[Saved entries]
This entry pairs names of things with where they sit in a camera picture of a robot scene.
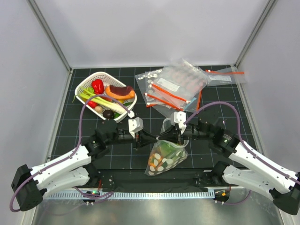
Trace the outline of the white perforated plastic basket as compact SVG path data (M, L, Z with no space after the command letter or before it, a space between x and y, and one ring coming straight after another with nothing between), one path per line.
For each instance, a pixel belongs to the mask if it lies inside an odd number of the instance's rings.
M125 85L124 83L122 83L121 81L119 81L118 79L112 77L111 75L109 75L106 72L95 72L93 74L91 74L90 76L88 76L87 78L85 78L79 85L77 85L77 87L75 88L75 94L77 94L79 92L79 87L82 86L83 88L88 88L91 87L91 83L92 81L96 80L96 79L101 79L104 83L105 88L109 85L113 85L116 87L125 87L127 85ZM81 103L85 104L85 100L80 99L79 97L76 97ZM128 110L130 112L124 112L123 114L119 114L117 112L115 113L115 117L114 120L119 123L121 122L125 117L127 117L128 115L131 115L133 113L133 108L135 106L137 102L137 94L135 94L135 97L129 100L124 100L123 105L126 106L128 108ZM90 109L93 113L95 113L98 117L100 117L101 119L106 119L103 117L103 113L99 114L97 113L93 108L89 107L87 105L87 108Z

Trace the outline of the orange red tomato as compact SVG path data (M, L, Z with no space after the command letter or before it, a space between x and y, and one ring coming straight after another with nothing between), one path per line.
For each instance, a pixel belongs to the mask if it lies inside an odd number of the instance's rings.
M148 160L148 166L153 166L154 168L162 165L162 159L163 157L158 153L150 154L149 160Z

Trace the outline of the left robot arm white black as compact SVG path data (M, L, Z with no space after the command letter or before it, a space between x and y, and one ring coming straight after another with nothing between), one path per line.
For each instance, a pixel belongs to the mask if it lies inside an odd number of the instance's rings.
M114 120L105 120L92 136L64 155L32 168L26 164L18 167L9 208L12 212L28 211L55 192L85 185L93 188L99 183L99 174L92 163L104 156L109 146L133 143L139 148L157 140L144 129L140 118L128 120L125 129Z

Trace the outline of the green lettuce head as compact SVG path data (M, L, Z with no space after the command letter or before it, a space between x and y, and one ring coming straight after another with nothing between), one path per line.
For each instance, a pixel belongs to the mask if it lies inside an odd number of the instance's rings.
M184 149L183 145L178 145L167 141L161 141L159 146L160 146L161 156L163 157L169 157Z

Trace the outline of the clear dotted zip bag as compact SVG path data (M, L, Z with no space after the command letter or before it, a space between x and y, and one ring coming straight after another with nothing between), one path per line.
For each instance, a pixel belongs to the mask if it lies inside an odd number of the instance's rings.
M161 140L157 140L156 143L154 143L152 150L150 152L150 154L153 153L158 153L161 155L160 153L160 144ZM153 166L148 166L146 167L145 170L145 175L153 177L156 175L159 175L161 173L164 173L166 171L169 171L171 169L173 169L174 167L176 167L178 164L180 164L182 161L184 161L185 159L187 159L188 157L188 152L186 151L185 147L189 144L189 140L185 140L184 141L184 149L179 151L178 153L175 153L169 157L163 157L162 159L162 165L154 168Z

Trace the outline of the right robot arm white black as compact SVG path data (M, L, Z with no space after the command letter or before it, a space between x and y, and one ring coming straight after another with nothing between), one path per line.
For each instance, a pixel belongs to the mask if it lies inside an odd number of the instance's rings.
M207 140L217 154L235 161L248 170L241 170L219 161L211 172L200 178L202 184L237 185L270 199L280 210L297 215L300 209L300 174L288 170L253 149L239 137L210 123L188 124L185 131L171 126L157 139L182 144L184 140Z

§ TASK BRIEF
Reply with one number, the count of lines in the entries that hold the string "data".

§ REPLY TO THE TASK
6